Open the orange carton and drink. Take the roll out of its wrapper, eat and put the wrapper in the empty orange carton. Eat the hot stuff. It gives you something to take your mind off the fact that you are up at stupid o’clock.

But at 6am the BA breakfast, although vastly reduced (Now the toothpick and the towel are long gone thus diminishing the routine and the excision of unwanted meat) still provides a useful service.

A distraction from the tedium of short haul air travel.

To be continued…..

Why I am in debt to frequent flyer websites

frequent flyer websites

No doubt Simon Cowell and Posh Spice, who of course wouldn’t be seen dead in Y (that’s Economy Class – in airline speak), don’t mind, or notice springing £6000 for a return flight in F (First Class).

In the world of Stelios and Michael O’Leary they would have you believe that the only way to travel is on the cheapest possible fares with the seat of the person in front of you rammed into your knees and face after having been marshalled in cattle pens before boarding.
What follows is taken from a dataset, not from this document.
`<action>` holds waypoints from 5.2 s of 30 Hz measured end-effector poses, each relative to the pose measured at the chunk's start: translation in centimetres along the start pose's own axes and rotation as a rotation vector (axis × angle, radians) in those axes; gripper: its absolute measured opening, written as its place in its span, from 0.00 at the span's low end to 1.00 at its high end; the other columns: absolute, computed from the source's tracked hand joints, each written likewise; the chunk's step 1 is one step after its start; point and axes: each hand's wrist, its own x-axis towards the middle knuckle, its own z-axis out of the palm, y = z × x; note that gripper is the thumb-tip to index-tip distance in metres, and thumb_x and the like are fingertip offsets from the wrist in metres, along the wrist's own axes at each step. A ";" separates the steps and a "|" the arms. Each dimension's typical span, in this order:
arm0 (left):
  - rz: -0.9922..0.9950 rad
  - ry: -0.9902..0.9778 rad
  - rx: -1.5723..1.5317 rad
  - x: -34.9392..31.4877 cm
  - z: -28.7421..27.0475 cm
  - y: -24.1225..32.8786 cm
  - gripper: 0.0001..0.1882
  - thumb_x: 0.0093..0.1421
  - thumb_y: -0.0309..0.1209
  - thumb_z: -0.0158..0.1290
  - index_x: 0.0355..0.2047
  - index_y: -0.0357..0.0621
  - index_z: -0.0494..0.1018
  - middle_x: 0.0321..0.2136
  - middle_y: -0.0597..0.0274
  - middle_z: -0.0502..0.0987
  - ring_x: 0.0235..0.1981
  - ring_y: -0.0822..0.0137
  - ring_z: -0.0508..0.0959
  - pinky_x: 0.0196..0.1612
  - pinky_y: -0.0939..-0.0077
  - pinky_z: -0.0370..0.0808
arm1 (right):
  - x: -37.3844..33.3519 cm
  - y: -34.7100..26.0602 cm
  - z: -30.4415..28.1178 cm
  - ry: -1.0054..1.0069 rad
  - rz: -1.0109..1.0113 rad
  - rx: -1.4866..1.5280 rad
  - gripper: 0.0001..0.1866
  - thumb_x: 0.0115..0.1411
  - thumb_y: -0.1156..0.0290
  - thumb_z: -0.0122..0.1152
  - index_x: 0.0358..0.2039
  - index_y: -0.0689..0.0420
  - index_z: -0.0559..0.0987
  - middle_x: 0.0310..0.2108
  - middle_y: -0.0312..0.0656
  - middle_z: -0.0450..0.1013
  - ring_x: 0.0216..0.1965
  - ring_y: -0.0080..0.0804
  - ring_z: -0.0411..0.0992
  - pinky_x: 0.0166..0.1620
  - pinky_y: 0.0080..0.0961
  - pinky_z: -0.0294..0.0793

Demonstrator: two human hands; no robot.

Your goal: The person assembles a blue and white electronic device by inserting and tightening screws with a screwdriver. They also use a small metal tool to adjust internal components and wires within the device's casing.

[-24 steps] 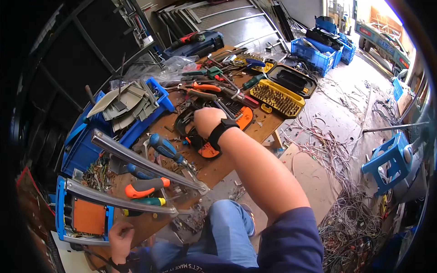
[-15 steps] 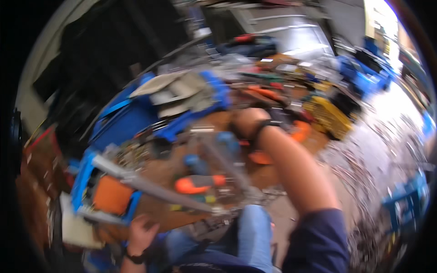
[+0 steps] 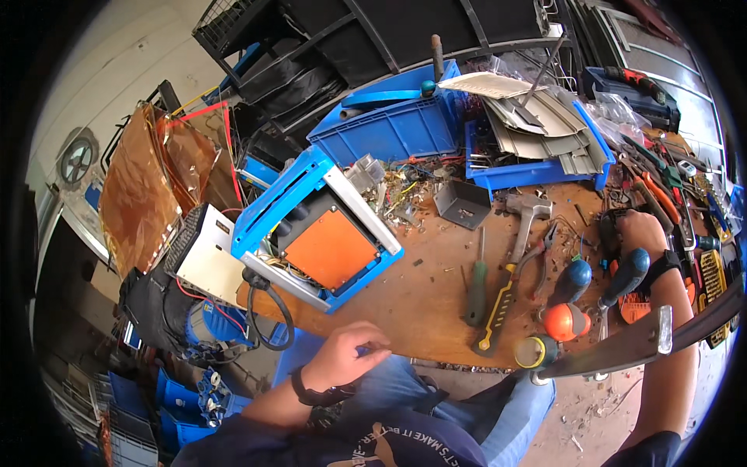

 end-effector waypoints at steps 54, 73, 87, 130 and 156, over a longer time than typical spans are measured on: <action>-0.040 0.566 -0.056 -3.3 -10.7 -4.2 0.08 0.57 0.22 0.60 0.37 0.34 0.76 0.27 0.51 0.76 0.25 0.57 0.76 0.32 0.66 0.72 | 0.0 -48.4 -20.3 -0.093 -0.151 2.076 0.11 0.68 0.69 0.58 0.37 0.65 0.82 0.31 0.35 0.79 0.30 0.17 0.72 0.31 0.17 0.74; 0.253 0.616 0.441 -2.2 -21.4 -2.8 0.19 0.57 0.25 0.60 0.49 0.33 0.75 0.52 0.46 0.74 0.51 0.47 0.74 0.56 0.58 0.71 | 3.8 -49.5 -21.8 -0.033 0.035 2.068 0.12 0.68 0.68 0.57 0.32 0.62 0.83 0.19 0.32 0.74 0.16 0.13 0.68 0.20 0.12 0.68; 0.125 0.220 0.612 0.5 -22.7 -1.7 0.38 0.50 0.31 0.67 0.60 0.35 0.65 0.61 0.40 0.65 0.63 0.43 0.64 0.65 0.56 0.63 | 3.9 -49.4 -21.6 -0.016 0.008 2.035 0.11 0.67 0.70 0.58 0.31 0.64 0.83 0.19 0.33 0.74 0.18 0.15 0.68 0.21 0.14 0.67; 0.187 0.387 0.840 4.7 -20.4 -3.9 0.34 0.49 0.24 0.63 0.58 0.35 0.66 0.51 0.44 0.74 0.54 0.46 0.73 0.60 0.49 0.66 | 4.3 -48.4 -19.5 0.357 -0.321 0.604 0.09 0.62 0.64 0.57 0.34 0.56 0.73 0.34 0.43 0.70 0.35 0.40 0.77 0.32 0.36 0.77; 0.173 0.392 0.798 4.8 -20.2 -4.1 0.36 0.47 0.21 0.63 0.59 0.34 0.67 0.53 0.43 0.73 0.55 0.44 0.72 0.61 0.45 0.65 | 8.8 -41.6 -26.7 0.801 -0.704 -0.051 0.05 0.49 0.68 0.61 0.24 0.52 0.74 0.22 0.35 0.70 0.26 0.32 0.75 0.30 0.29 0.74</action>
Only the rich can afford the joys of F and J (Business Class) unless lucky enough to have an employer with a generous travel policy. And in a recession even the most generous employer is often only willing to put out as far a W (Premium Economy) fare.
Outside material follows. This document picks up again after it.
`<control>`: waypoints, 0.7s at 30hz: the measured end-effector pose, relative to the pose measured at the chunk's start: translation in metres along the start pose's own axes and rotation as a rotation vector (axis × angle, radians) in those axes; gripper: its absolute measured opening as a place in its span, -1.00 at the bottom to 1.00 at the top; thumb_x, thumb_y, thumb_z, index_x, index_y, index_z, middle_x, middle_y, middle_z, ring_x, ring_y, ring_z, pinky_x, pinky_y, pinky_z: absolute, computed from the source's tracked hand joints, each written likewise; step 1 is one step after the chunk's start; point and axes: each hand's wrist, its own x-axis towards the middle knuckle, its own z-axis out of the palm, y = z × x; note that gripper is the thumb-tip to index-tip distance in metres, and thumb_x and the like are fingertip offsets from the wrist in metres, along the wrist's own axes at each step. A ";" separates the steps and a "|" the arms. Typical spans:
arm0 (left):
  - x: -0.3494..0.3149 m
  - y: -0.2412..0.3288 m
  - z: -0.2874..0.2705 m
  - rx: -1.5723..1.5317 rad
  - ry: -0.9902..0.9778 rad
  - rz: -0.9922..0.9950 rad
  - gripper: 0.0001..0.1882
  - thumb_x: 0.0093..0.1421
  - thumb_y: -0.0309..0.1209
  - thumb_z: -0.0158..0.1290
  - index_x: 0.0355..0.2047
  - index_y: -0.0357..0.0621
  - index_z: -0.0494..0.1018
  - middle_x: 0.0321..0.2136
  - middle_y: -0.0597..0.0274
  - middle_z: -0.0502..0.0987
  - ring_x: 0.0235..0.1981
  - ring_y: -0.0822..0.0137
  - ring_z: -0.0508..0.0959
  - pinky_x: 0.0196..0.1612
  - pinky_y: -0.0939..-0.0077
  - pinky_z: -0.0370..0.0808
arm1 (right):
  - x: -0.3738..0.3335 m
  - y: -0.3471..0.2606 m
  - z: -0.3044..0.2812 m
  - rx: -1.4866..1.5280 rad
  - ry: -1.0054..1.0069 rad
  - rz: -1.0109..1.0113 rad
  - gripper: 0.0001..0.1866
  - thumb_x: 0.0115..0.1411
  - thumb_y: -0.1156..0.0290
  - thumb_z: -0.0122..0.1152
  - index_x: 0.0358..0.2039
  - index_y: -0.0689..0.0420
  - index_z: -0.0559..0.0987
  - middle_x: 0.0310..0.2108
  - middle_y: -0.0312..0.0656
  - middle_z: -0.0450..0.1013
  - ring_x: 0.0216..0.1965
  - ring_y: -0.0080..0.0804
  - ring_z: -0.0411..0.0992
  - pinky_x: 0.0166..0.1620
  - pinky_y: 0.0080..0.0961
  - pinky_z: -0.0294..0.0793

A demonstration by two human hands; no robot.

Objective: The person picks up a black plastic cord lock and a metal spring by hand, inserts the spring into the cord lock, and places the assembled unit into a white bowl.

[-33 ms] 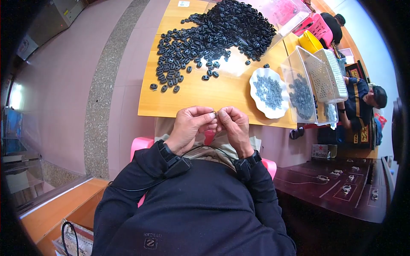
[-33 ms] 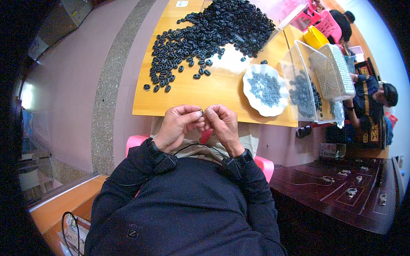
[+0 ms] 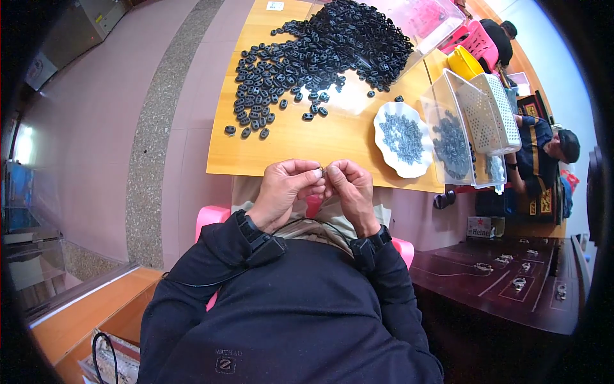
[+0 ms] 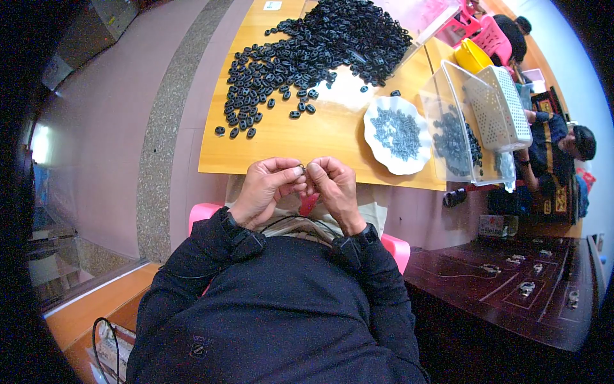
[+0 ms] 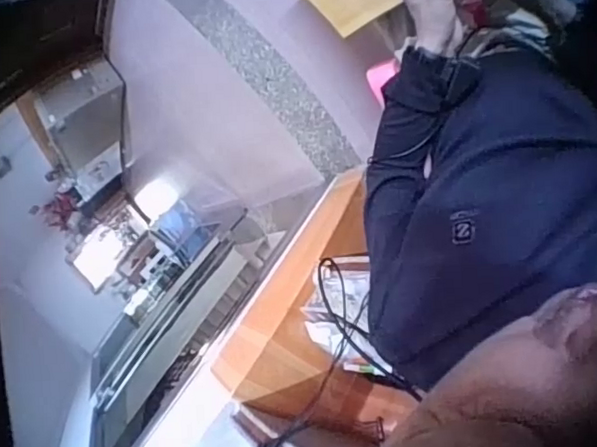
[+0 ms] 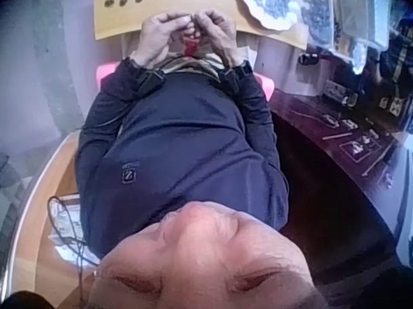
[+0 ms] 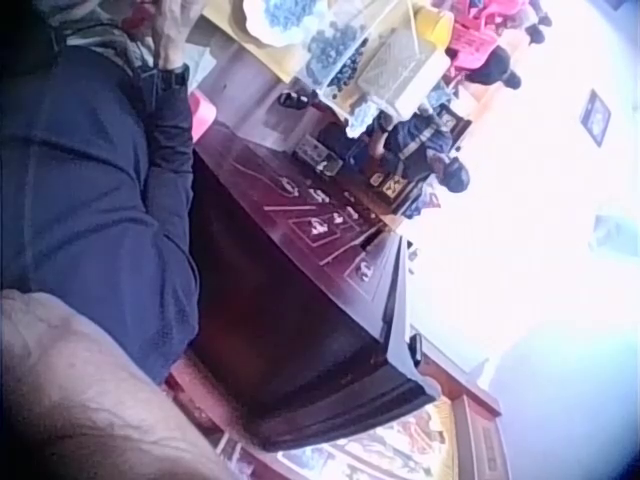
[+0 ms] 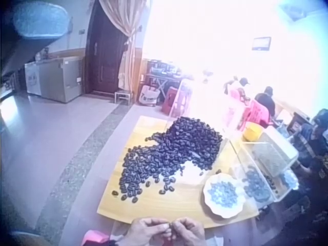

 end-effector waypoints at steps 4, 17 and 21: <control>0.001 0.000 0.000 0.008 -0.001 0.003 -0.86 0.18 -0.59 0.09 -0.24 -0.35 0.47 -0.38 0.13 0.57 -0.39 0.40 0.60 -0.24 0.56 0.61 | 0.001 0.000 -0.001 -0.018 0.001 -0.006 -0.84 0.32 0.43 0.05 -0.32 0.28 0.48 -0.53 -0.26 0.45 -0.58 -0.61 0.39 -0.49 -0.71 0.41; -0.003 -0.001 0.000 0.066 -0.014 0.004 -0.88 0.17 -0.59 0.10 -0.27 -0.36 0.48 -0.42 0.12 0.57 -0.42 0.40 0.60 -0.26 0.53 0.62 | -0.003 0.001 -0.004 -0.182 -0.013 -0.020 -0.86 0.28 0.45 0.11 -0.36 0.26 0.53 -0.53 -0.32 0.48 -0.54 -0.70 0.40 -0.49 -0.77 0.40; -0.002 -0.006 -0.002 0.095 -0.018 0.064 -0.89 0.17 -0.58 0.10 -0.28 -0.34 0.49 -0.43 0.13 0.58 -0.44 0.42 0.59 -0.30 0.56 0.61 | -0.002 0.002 -0.004 -0.209 -0.019 -0.037 -0.85 0.28 0.44 0.12 -0.37 0.26 0.54 -0.52 -0.33 0.49 -0.52 -0.72 0.39 -0.47 -0.78 0.39</control>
So J and F is off limits to us mere mortals aren’t they?

Think again. Thanks to the invaluable info available online from frequent flyer websites, I now know how to earn enough airline miles to take myself away at least once a year in the luxury of J or even F for only the cost of the tax, and whilst this is not insubstantial thanks to more Brown and Darling thievery, it is no where near the small fortune of the full paid fare.
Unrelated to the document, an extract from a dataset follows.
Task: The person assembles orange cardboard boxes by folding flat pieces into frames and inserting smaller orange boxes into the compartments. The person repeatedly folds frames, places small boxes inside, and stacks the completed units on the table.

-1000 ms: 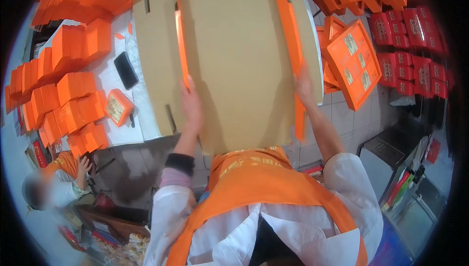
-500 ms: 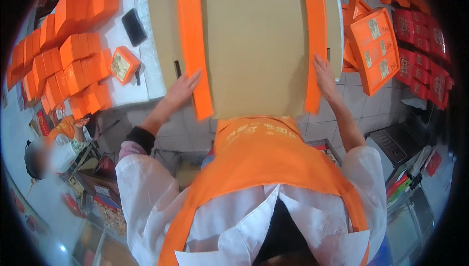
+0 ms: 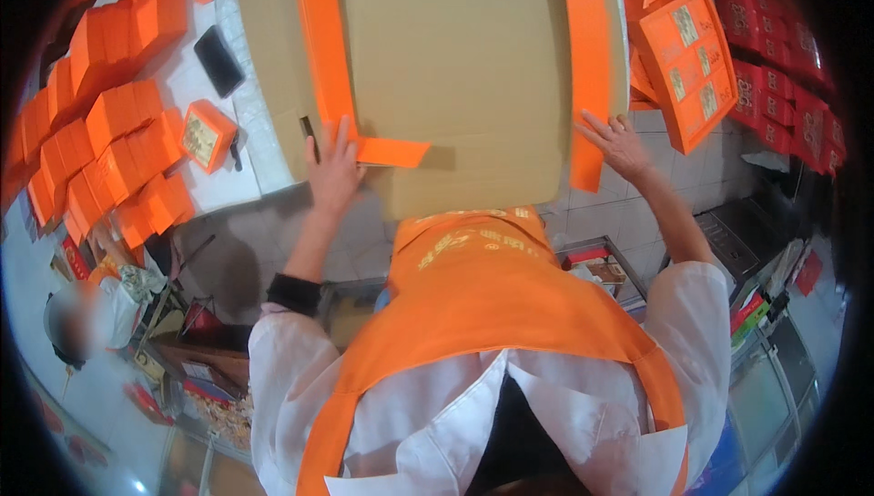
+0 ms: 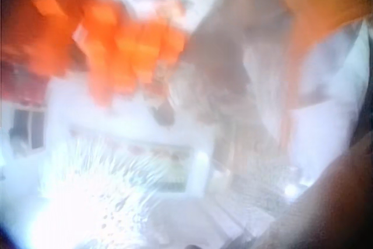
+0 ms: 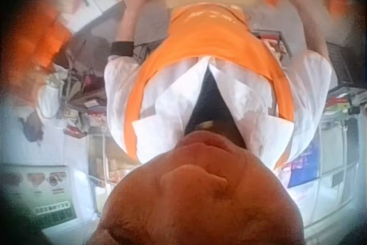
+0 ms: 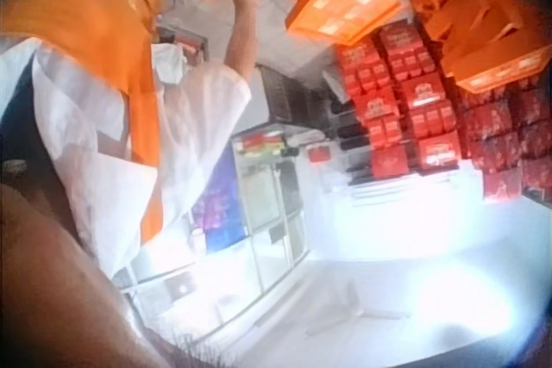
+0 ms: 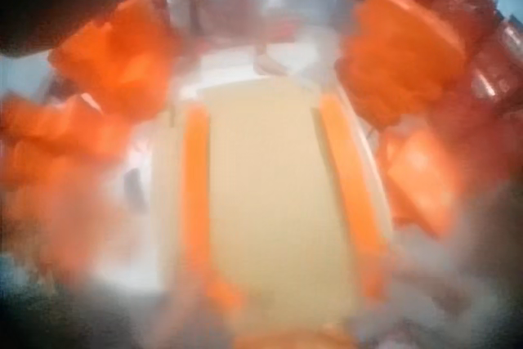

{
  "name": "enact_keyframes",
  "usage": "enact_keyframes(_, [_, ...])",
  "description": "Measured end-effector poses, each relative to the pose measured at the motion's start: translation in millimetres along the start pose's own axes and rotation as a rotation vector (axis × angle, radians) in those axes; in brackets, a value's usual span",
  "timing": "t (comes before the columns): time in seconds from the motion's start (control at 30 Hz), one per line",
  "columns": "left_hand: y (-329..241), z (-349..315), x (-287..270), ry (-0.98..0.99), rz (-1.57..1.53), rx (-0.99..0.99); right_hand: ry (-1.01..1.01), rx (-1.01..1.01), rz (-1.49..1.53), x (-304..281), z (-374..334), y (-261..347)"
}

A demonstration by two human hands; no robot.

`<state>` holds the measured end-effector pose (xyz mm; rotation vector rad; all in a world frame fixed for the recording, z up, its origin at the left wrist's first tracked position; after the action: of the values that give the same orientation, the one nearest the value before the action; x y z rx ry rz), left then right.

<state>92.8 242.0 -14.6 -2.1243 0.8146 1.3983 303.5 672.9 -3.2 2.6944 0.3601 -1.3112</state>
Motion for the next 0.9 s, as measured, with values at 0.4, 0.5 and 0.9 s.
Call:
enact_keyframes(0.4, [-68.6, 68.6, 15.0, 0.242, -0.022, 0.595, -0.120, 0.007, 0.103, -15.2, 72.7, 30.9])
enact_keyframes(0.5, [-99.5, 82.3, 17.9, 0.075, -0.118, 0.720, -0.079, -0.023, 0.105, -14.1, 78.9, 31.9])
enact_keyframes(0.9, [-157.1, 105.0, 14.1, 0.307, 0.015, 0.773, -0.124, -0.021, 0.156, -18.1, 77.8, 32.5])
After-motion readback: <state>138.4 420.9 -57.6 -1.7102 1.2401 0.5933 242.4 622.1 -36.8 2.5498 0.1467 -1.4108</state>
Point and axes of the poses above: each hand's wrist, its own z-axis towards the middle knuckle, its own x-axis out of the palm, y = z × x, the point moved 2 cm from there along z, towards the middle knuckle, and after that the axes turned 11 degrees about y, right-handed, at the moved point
It just means using one points earning credit card to buy every tin of beans, CD, DVD, gallon of petrol, case of red wine or packet of paracetamols.

Hence how we had a fab trip to Mauritius in F class for less than the cost of a couple of hours being tortured and shoehorned into a 29in pitch seat by Mr O’Leary.

But before Mauritius we had to go to Heathrow and that meant having a British Airways breakfast.

To be continued……………..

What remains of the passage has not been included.